Judith Eisler
"Onstage," Britney Spears once said, "I'm the happiest person in the world." The undated quote is one of either unsuspecting optimism (Britney before 2007, before the conservatorship, before Vegas) or profound sadness. Eisler's portrait of the pop star is similarly difficult to place, appearing as an image of unguarded vulnerability. The still on which the work is based, however, is taken from the 2001 musical video I'm a Slave 4 U, which portrays the singer as perfectly invulnerable – young, famous, insensible to her coming demise. This narrative mis-seeing is primary in Eisler's portraits, which study those in-between moments that punctuate onscreen performances, revealing the slippage between famed persona and person. "I want to capture that fleeting moment," Eisler says, "and catch it in a way that it still vibrates and still has possibility." "All I know," Britney sings in the same song, "is I'm so happy when you're dancing there."
b.1962, Newark
With images gleaned from films, music videos, and public broadcasting, Judith Eisler's portraits pair the momentary and monumental.

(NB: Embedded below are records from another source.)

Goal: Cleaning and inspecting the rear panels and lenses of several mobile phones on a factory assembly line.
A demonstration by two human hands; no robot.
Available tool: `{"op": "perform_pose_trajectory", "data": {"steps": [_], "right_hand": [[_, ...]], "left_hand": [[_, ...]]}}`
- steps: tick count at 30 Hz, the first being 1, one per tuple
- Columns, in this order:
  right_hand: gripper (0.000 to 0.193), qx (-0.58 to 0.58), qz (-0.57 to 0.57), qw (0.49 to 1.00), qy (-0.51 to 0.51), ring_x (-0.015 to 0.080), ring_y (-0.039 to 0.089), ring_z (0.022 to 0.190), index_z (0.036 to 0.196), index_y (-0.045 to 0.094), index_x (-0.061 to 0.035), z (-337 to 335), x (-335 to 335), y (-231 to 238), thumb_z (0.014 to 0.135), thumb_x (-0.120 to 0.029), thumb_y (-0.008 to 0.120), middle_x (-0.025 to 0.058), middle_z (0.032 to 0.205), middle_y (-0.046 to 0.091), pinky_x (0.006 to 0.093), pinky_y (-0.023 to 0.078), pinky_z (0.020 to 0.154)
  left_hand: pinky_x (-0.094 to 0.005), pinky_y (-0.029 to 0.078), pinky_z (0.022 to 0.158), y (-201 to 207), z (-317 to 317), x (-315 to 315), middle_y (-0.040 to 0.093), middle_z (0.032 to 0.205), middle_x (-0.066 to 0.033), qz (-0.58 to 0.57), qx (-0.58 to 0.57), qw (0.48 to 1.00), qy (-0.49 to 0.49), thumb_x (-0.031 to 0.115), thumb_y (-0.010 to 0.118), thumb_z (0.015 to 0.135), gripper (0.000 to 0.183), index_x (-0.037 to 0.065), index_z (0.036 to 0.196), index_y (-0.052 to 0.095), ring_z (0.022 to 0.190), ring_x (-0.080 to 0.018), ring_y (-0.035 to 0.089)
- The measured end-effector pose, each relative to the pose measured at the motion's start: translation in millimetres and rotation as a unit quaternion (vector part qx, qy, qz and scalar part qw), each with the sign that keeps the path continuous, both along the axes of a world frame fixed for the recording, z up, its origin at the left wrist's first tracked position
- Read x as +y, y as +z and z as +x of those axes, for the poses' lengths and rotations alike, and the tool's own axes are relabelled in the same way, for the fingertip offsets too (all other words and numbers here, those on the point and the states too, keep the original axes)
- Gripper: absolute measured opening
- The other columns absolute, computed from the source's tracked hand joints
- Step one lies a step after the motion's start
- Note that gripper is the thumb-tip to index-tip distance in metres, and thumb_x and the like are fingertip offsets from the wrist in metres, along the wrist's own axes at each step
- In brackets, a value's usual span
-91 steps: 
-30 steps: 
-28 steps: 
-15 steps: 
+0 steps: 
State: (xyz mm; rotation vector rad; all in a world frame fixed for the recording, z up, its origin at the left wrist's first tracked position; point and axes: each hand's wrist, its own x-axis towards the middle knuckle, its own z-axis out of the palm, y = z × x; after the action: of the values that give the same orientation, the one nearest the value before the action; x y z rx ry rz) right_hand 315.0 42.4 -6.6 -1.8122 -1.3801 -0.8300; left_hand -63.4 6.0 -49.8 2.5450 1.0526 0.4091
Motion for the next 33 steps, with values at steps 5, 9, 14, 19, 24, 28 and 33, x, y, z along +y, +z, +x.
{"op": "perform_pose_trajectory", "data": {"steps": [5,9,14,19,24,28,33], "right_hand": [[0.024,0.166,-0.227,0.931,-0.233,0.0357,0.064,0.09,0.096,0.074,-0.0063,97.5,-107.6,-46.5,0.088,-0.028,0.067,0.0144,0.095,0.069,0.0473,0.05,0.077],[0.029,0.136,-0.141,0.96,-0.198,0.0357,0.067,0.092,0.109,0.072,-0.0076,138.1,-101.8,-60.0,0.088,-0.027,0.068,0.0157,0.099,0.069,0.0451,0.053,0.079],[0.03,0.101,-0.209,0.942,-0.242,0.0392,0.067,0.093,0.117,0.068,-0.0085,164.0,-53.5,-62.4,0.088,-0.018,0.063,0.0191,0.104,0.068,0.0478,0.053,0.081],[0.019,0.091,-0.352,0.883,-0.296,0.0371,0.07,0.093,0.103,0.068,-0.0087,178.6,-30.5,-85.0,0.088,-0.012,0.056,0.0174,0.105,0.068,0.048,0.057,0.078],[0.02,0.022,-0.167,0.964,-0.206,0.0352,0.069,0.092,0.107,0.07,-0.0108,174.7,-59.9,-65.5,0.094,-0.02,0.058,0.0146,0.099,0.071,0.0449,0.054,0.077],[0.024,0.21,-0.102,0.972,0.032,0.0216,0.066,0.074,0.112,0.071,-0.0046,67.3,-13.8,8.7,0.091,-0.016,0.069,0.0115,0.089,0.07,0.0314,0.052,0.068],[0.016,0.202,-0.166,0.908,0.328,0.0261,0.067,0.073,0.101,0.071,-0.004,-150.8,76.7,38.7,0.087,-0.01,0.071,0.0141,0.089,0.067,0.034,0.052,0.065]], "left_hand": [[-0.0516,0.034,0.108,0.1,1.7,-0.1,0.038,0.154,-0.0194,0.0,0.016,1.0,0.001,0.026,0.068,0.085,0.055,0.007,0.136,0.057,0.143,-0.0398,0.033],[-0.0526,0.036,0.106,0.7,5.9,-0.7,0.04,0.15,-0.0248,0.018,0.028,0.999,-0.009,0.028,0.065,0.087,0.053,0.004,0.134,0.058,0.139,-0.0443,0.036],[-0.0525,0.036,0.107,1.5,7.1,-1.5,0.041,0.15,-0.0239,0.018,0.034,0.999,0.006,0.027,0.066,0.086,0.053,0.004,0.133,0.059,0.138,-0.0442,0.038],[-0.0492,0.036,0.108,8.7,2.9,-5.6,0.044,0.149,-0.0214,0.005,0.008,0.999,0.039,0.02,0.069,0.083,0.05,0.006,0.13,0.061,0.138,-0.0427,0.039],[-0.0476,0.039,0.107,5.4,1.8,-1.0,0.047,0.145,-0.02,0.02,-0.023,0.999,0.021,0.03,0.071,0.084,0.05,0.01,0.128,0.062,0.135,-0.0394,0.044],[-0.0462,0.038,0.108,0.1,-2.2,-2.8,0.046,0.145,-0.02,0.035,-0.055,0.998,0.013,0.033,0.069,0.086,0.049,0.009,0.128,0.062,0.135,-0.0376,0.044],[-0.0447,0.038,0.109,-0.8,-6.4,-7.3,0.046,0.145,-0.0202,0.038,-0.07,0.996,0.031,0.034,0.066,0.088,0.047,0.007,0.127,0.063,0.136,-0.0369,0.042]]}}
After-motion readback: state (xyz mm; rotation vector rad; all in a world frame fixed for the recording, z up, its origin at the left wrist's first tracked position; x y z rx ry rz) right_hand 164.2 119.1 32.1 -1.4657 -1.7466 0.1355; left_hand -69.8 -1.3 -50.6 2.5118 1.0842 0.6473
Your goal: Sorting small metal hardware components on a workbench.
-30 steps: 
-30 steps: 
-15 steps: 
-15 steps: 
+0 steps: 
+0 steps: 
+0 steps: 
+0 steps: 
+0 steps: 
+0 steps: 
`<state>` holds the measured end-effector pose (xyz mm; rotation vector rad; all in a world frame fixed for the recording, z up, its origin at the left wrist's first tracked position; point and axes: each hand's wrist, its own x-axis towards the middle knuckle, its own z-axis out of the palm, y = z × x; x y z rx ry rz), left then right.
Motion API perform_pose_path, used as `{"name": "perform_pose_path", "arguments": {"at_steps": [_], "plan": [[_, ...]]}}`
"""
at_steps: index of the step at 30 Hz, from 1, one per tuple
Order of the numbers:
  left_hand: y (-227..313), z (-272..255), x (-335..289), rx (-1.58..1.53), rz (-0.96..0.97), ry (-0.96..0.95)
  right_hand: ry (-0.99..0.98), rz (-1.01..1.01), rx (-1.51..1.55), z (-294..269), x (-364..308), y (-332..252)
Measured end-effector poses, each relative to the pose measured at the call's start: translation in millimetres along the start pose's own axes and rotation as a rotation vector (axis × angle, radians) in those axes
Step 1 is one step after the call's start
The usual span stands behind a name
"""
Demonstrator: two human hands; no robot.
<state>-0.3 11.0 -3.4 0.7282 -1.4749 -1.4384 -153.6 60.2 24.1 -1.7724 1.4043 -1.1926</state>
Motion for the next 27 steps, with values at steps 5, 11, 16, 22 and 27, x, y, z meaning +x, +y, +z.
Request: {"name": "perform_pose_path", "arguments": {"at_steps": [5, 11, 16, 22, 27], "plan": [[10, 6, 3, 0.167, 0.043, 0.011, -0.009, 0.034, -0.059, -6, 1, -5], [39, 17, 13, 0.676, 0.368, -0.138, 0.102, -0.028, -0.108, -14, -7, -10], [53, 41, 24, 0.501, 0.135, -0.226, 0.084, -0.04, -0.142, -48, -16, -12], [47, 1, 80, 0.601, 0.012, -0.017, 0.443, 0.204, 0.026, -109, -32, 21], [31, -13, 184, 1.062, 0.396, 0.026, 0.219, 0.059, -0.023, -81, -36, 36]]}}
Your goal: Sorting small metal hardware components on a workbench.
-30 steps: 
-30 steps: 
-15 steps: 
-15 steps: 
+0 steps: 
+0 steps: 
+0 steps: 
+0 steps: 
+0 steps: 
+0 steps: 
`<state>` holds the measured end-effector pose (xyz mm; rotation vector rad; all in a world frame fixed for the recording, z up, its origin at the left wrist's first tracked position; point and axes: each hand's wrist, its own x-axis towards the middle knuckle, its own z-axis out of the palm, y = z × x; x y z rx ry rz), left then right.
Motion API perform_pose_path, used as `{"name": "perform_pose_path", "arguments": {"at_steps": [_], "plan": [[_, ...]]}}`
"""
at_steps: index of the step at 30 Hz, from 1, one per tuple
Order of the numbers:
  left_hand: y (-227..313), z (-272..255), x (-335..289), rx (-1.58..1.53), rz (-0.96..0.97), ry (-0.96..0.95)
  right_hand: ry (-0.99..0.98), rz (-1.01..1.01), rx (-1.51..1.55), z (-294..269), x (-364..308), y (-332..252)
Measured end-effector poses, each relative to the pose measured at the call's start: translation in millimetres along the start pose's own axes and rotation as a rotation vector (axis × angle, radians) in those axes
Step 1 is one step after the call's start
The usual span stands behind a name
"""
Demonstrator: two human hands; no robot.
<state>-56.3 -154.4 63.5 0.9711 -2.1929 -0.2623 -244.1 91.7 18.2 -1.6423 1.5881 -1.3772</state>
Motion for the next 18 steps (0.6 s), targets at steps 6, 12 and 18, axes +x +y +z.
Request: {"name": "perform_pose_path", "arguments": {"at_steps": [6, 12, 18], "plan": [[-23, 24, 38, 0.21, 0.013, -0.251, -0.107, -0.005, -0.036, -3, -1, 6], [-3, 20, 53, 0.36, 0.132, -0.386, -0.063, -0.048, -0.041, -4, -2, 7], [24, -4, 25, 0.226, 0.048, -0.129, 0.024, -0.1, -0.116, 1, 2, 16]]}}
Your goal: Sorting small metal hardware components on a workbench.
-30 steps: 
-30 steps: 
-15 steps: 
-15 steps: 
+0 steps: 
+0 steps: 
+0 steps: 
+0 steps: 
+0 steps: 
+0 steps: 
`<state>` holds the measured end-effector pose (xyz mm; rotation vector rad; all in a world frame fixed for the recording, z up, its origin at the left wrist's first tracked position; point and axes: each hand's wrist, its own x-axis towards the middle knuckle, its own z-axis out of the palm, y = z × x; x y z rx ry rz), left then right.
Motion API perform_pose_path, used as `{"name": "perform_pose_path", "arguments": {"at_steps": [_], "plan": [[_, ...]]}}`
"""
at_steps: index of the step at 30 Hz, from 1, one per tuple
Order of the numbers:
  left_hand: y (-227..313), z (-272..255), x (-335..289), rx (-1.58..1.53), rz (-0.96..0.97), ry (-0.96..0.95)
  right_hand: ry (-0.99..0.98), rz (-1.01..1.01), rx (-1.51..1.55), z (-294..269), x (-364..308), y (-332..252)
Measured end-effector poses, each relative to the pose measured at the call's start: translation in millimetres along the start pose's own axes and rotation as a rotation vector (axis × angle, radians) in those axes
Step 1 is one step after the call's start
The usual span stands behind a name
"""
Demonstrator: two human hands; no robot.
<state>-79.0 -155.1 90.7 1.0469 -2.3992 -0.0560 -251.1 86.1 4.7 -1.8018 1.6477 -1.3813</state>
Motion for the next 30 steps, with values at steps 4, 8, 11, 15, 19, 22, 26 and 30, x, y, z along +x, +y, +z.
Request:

Pausing a television sequence as a subject’s guard falls, she transcribes fleeting intimacies in oil paint, restoring a tenderness to expressions masked by digital interference, moiré patterns, and colour shifts. “I look for a precise instant that embodies an action, an emotion, and a psychological tension,” Eisler says, "in what happens when the temporality of cinema is interrupted and explored with marks of paint." Among the artist’s muses are actresses Tilda Swinton and Jane Forth, politician and activist Alexandria Ocasio-Cortez, and 23-time Grand Slam tennis champion Serena Williams. Pictured with eyes lowered, seen gazing over a shoulder, or glancing questioningly towards the camera, the famed become familiar on Eisler's canvas.